Substituting the value of \[\pi \] in the above equation, we get

\[
   \Rightarrow r = \dfrac{{22}}{{7 \times \dfrac{{22}}{7}}} \\
   \Rightarrow r = 1 \\
 \]

Thus, the radius of the right circular cylinder is 1 cm.

Now we know that the diameter of the base is \[2r\].

So we will now find the diameter of the cylinder \[d\] by multiplying the value of radius by 2, we get

\[
   \Rightarrow d = 2 \times 1 \\
   \Rightarrow d = 2{\text{ cm}} \\
 \]

Hence, the diameter of the given right circular cylinder is 2 cm.

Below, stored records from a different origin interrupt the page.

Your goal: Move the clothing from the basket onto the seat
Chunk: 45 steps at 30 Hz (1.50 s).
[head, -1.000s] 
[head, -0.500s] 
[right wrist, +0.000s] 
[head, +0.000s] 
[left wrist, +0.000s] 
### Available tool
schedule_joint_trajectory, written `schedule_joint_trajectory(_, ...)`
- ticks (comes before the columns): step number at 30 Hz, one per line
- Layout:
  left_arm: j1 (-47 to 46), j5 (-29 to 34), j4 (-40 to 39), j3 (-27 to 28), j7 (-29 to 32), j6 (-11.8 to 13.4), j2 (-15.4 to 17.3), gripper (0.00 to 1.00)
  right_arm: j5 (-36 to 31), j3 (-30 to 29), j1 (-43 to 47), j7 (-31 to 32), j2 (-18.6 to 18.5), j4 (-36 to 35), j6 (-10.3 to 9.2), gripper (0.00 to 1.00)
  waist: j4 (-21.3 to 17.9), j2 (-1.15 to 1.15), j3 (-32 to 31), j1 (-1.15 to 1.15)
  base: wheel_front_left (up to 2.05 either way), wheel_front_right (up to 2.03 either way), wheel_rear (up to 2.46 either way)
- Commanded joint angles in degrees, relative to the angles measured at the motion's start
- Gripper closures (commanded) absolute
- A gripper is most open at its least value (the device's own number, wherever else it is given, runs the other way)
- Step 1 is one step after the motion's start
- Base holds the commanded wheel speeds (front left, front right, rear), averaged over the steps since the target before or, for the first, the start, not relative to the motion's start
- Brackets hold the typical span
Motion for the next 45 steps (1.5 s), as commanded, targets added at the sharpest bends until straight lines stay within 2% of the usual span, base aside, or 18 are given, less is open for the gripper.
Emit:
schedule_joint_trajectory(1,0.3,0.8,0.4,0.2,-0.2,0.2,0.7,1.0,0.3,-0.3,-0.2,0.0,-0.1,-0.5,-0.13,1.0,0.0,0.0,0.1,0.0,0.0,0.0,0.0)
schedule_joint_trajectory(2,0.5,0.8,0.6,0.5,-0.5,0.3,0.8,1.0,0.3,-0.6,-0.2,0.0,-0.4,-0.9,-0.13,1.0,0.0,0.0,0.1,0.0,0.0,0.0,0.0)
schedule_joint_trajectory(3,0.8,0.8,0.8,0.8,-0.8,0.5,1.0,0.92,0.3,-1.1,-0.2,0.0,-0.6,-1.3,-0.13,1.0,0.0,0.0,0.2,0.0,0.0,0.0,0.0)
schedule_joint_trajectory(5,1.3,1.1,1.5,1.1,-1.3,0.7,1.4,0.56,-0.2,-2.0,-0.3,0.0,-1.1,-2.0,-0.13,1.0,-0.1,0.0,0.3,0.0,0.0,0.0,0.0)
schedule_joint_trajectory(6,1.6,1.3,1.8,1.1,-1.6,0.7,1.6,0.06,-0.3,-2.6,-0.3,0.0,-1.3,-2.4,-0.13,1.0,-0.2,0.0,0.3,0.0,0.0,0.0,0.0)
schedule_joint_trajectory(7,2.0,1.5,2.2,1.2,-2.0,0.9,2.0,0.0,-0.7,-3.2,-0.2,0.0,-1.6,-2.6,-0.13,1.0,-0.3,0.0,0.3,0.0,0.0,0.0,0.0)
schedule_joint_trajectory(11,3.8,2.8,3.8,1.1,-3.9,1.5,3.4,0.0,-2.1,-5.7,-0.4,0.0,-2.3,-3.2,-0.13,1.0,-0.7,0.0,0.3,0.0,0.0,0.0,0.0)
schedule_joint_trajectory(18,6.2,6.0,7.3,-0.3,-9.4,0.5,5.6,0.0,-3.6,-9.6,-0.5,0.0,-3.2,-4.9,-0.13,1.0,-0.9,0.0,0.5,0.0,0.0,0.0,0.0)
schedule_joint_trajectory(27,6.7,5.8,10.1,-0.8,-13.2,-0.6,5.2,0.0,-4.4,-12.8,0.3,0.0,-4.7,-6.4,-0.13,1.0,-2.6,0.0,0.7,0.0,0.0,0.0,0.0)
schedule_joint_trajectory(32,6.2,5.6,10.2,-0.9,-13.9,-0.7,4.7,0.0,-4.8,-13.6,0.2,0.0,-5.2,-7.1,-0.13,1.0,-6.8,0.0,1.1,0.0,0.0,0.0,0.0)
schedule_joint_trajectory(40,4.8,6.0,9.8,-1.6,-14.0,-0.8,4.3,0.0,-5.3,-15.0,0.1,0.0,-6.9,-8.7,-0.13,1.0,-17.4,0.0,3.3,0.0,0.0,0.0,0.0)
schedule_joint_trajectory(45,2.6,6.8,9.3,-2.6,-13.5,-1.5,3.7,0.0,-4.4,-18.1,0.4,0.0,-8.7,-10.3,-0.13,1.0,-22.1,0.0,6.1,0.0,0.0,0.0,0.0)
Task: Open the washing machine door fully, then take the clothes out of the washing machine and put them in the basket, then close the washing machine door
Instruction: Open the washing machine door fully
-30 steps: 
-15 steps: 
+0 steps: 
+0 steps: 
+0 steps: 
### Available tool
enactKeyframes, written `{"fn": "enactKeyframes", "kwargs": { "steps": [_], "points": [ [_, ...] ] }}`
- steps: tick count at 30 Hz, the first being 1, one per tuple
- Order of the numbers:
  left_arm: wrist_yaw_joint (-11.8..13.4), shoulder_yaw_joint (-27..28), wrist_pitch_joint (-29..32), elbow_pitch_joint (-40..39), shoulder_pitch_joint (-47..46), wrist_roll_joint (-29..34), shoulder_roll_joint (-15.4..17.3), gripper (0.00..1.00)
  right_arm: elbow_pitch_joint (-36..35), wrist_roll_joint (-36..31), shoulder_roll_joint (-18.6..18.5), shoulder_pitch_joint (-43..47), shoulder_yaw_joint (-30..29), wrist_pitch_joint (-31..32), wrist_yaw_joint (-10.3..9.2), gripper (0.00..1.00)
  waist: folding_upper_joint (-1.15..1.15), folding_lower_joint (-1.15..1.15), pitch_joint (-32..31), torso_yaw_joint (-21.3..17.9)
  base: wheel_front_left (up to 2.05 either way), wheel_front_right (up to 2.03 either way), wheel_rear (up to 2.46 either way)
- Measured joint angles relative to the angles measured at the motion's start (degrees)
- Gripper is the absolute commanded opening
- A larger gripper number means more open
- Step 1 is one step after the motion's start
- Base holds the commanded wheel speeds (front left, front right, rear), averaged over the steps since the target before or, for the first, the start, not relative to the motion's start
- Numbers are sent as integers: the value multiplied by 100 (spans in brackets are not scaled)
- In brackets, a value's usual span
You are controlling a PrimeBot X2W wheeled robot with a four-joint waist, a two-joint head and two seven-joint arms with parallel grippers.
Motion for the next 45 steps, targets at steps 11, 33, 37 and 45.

Note: We should make a diagram to understand the given question properly. In this question, some students don’t read the question carefully and end up finding the radius of the given cylinder, which is wrong. We have to multiply the radius by 2 to find the diameter of the cylinder or else the final answer will be wrong. Students should always remember to write the units.